Samedi 9 septembre, nous étions à Lanrivain en Bretagne, au manoir de Gollodic, pour une journée contre les éoliennes industrielles (témoignages, causeries, crêpes, fest-noz).
Les éoliennes, on n’y connaît pas grand-chose. Quoique GreenAlp, le distributeur d’électricité grenoblois, vante la part de l’éolien dans son « ambitieux programme » en matière d’énergies « renouvelables », l’Isère compte en tout et pour tout deux mâts de 60 mètres, à Pellafol. On est désolés pour les habitants de l’Oise, de la Somme ou des Pyrénées-Orientales, qui subissent des éoliennes censées fournir de l’« énergie propre » à la cuvette grenobloise, à des centaines de kilomètres de chez eux (cf. Rapport d’activité de GreenAlp, ici). Telle est la transition verte.
Il n’y a pas plus d’« énergie propre » que de société industrielle soutenable. La quête de puissance, multipliée par les moyens techno-industriels, détruit notre seule Terre. C’est, en substance, ce que nous avons dit aux amis bretons à propos de l’industrie éolienne. Nous avons rappelé l’article de 2012 paru dans la revue scientifique Nature, qui alertait sur le franchissement de seuils irréversibles pour notre biosphère, avec le risque de bascule imprévisible et brutale (lire ici). Les seuils en question concernent notamment l’effondrement de la biodiversité, les cycles biogéochimiques de l’azote et du phosphore, la mort des sols, l’acidification des océans, la pollution atmosphérique, le cycle de l’eau douce ou le bouleversement climatique.
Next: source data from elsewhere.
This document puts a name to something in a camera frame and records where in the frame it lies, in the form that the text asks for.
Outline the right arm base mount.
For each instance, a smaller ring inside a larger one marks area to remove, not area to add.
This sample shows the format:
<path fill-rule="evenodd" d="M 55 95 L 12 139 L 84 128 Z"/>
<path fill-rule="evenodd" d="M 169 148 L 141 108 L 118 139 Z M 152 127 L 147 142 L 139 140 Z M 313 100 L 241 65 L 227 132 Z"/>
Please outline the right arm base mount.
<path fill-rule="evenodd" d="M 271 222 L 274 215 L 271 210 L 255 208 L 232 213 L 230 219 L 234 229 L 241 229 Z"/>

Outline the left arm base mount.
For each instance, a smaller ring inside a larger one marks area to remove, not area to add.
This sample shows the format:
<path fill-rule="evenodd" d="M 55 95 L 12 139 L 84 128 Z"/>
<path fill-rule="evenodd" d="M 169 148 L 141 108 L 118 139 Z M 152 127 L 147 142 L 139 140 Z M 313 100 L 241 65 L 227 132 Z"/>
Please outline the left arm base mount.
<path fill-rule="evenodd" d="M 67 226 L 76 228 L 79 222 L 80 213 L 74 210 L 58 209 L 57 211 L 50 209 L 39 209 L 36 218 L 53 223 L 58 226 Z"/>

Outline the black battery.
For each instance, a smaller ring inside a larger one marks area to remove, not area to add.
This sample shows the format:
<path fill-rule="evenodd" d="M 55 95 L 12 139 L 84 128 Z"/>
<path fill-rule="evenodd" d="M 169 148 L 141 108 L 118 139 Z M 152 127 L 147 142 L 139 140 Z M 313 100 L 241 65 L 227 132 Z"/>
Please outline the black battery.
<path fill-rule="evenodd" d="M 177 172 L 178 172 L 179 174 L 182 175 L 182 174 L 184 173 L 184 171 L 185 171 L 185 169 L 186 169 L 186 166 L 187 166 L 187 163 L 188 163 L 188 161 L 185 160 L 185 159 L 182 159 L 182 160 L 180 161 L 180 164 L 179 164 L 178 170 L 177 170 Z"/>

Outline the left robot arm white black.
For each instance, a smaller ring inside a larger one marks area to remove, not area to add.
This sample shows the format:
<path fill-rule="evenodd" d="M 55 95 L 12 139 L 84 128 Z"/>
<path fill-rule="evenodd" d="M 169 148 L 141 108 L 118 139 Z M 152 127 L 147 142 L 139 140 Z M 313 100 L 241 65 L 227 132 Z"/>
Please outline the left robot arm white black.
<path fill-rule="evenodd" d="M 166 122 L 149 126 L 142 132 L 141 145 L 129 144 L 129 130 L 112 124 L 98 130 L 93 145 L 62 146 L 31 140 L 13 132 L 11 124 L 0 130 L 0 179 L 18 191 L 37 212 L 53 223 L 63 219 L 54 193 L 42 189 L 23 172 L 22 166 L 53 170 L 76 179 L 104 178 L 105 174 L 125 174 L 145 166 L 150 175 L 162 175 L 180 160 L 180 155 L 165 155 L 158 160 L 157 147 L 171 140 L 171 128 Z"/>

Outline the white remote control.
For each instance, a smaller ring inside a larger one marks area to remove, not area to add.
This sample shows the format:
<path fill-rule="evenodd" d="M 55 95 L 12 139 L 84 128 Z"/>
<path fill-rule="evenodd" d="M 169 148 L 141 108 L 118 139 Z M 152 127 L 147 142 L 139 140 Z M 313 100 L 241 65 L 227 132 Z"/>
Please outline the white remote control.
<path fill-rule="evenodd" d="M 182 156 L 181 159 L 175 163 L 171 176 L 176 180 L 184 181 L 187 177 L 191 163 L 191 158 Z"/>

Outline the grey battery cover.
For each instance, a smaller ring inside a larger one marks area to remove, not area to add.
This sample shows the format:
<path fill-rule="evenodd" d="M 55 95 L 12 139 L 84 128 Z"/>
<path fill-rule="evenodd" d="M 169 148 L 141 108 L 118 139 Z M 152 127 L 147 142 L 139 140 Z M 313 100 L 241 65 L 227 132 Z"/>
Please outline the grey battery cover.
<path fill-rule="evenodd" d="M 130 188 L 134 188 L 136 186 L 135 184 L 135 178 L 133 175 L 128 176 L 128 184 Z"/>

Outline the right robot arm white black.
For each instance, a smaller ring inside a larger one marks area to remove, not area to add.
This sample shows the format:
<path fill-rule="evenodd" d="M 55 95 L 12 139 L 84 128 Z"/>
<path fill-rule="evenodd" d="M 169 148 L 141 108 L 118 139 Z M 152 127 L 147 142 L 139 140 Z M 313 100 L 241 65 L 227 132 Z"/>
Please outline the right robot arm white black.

Que s’est-il passé depuis cette publication ? Les technocrates internationaux ont joué le plus spectaculaire tour de passe-passe à des populations qui, apparemment, ne demandaient qu’à y croire. Ils ont réduit l’effondrement écologique au seul réchauffement climatique, donc aux émissions de gaz à effet de serre ; et ils ont réduit les gaz à effet de serre au seul carbone.
Avantage de la manipulation : la prétendue « solution technologique » de la décarbonation, ou transition énergétique. D’où les éoliennes industrielles, les centrales photovoltaïques, le nucléaire, l’hydrogène « vert » ou « blanc » – avec une mine annoncée en Bretagne – pour alimenter les appareils et les logements électriques, les véhicules électriques, les usines électriques, les villes électriques et les infrastructures cybernétiques de la smart planet. Au mépris de la destruction de notre milieu naturel, comme si nous allions désormais vivre d’électricité et de réalité virtuelle. Après tout, l’homme-machine n’a besoin que d’une bonne connexion.
Bref, la course panique à l’électrification totale.
A la peine de mort par électrocution.
D’après l’étude de 2012, la bascule des seuils d’équilibre de la biosphère devait se produire autour de 2025, si la croissance démographique et la consommation per capita se maintenaient à leurs niveaux d’alors (lire ici). Ce 13 septembre 2023, l’autre prestigieuse revue, Science, met à jour ces implacables prévisions. « Six des neuf limites planétaires sont franchies », dit l’article, et deux autres sont proches de l’être, « suggérant que la Terre est désormais hors de la zone de sécurité pour l’humanité » (voir là).
Sauf à réserver sa place dans un vaisseau d’Elon Musk en partance pour Mars (après fusion des glaces martiennes par expédition de bombes nucléaires), la conclusion devrait s’imposer à tout esprit capable de regarder la réalité en face : soit nous arrêtons tout, soit nous disparaissons. Mais il paraît que pour la lucidité, la plupart des humains ont également atteint leurs limites.